Initially, the thing just generates code it feeds through existing compilers. From there, you model the basic constructs (eg control flow, stacks) in both a generic form and one optimized for certain situations (or ISA's). Language abstractions are modeled as compile-time transforms on these. Constraints, pre/post conditions, invariants, and so on are added as needed for next phase: type/interface checking + automatic production of verification conditions, tests, static/dynamic checks, covert channel analysis, and so on based on annotated code. Each refinement uses data in step before it for correspondence check (eg trace-based). Ends at typed assembly (or LLVM maybe) modeled in same system subject to same correspondence checks and extra analysis at that level. Any run reuses what's already done and not changed while supporting multicore to reduce run time. Critical checks run in background as developer modifies the software.

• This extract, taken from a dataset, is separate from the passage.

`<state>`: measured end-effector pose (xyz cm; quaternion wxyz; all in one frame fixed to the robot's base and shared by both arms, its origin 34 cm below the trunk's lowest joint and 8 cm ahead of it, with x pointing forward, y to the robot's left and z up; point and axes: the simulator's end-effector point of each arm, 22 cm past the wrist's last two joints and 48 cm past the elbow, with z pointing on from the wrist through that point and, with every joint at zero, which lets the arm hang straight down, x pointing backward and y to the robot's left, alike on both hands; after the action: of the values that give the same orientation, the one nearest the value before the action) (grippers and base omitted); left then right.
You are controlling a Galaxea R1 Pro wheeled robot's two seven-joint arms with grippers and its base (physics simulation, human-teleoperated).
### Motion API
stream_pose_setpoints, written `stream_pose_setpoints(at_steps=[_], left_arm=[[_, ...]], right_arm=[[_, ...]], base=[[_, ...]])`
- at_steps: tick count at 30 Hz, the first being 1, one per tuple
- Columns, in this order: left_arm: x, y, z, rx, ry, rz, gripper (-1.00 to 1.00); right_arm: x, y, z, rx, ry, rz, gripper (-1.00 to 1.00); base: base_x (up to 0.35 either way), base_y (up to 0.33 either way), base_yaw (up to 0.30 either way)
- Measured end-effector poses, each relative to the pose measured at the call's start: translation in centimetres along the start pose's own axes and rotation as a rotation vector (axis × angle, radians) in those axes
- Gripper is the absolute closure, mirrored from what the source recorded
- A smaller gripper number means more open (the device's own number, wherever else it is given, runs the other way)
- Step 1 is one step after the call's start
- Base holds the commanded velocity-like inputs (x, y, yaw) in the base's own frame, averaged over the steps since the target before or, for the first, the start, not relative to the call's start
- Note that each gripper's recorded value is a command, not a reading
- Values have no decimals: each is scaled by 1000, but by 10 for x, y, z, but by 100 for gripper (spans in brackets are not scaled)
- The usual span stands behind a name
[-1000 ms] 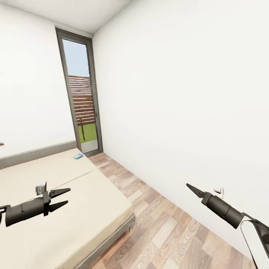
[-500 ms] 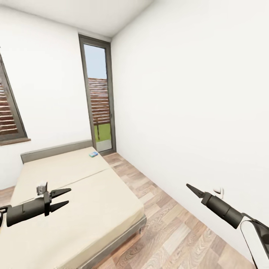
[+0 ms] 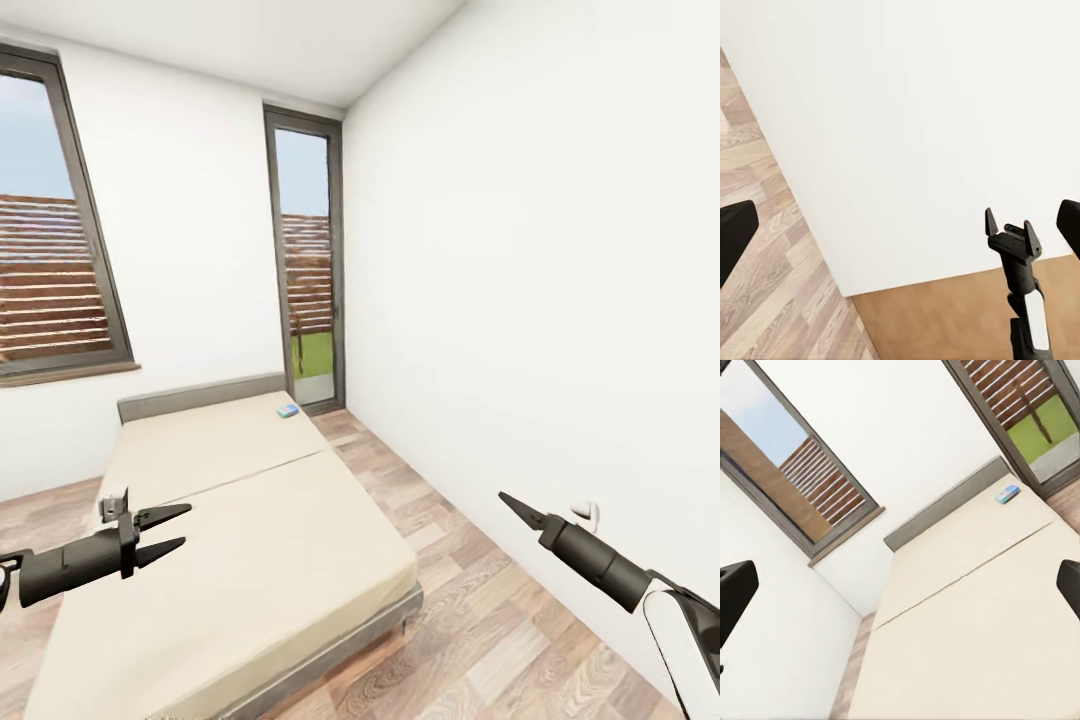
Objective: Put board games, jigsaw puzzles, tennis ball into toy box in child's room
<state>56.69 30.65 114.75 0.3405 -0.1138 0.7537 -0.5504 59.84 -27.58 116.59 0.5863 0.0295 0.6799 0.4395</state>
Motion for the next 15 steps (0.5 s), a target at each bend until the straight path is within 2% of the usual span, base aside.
stream_pose_setpoints(at_steps=[9, 15], left_arm=[[0, -3, -1, 4, -2, 4, -100], [0, -4, -1, 6, -2, 7, -100]], right_arm=[[-2, 1, -1, 2, -3, -3, -100], [-3, 2, -1, 3, -4, -8, -100]], base=[[0, -3, 261], [0, -100, 261]])
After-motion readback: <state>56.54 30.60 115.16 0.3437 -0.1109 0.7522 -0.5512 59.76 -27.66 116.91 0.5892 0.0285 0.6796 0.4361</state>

Written and specified to high level with metaprogramming transforming, analyzing, and optimizing it to lowest levels. Highest, assurance levels using tools such as Coq or HOL would be able to leverage HLL code for easier, spec-to-module/code mapping while trusting certified transforms to do the rest. Your thoughts aside from how much work this might be? ;)
There's an important difference between a formally verified system and redundant systems however. At least, I think so!
A formally verified system is verified "software". Different parts of a redundant system may rely on different parts of the hardware. If some hardware fails, a redundant system can still succeed, while a formally verified system is likely to fail.
Given some model of the way circuits work, it's possible to formally verify hardware as well. Maybe your model doesn't quite match reality and your system will still fail. But redundant systems can also experience simultaneous failures of their components. It would be interesting to know which approach is more effective.
Formal verification is incredibly brittle WRT requirement changes (one of the sources of problems mentioned in the article). There are compromises, of course; eg. a small, verified answer-checker, which we can use to select correct answers from a collection of unverified implementations.
Erlang due to its error handling philosophy and FFTW due to the following:
Question 4.1. How does FFTW work?
The innovation (if it can be so called) in FFTW consists in having a variety of composable solvers, representing different FFT algorithms and implementation strategies, whose combination into a particular plan for a given size can be determined at runtime according to the characteristics of your machine/compiler. This peculiar software architecture allows FFTW to adapt itself to almost any machine.
For more details (albeit somewhat outdated), see the paper "FFTW: An Adaptive Software Architecture for the FFT", by M. Frigo and S. G. Johnson, Proc. ICASSP 3, 1381 (1998), also available at the FFTW web page. [1]
[1] http://www.fftw.org/faq/section4.html#howworks
Edited for one more comment:
The last paragraph also reminds me of Alan Kay with its focus on the interaction between systems and not their specific logic.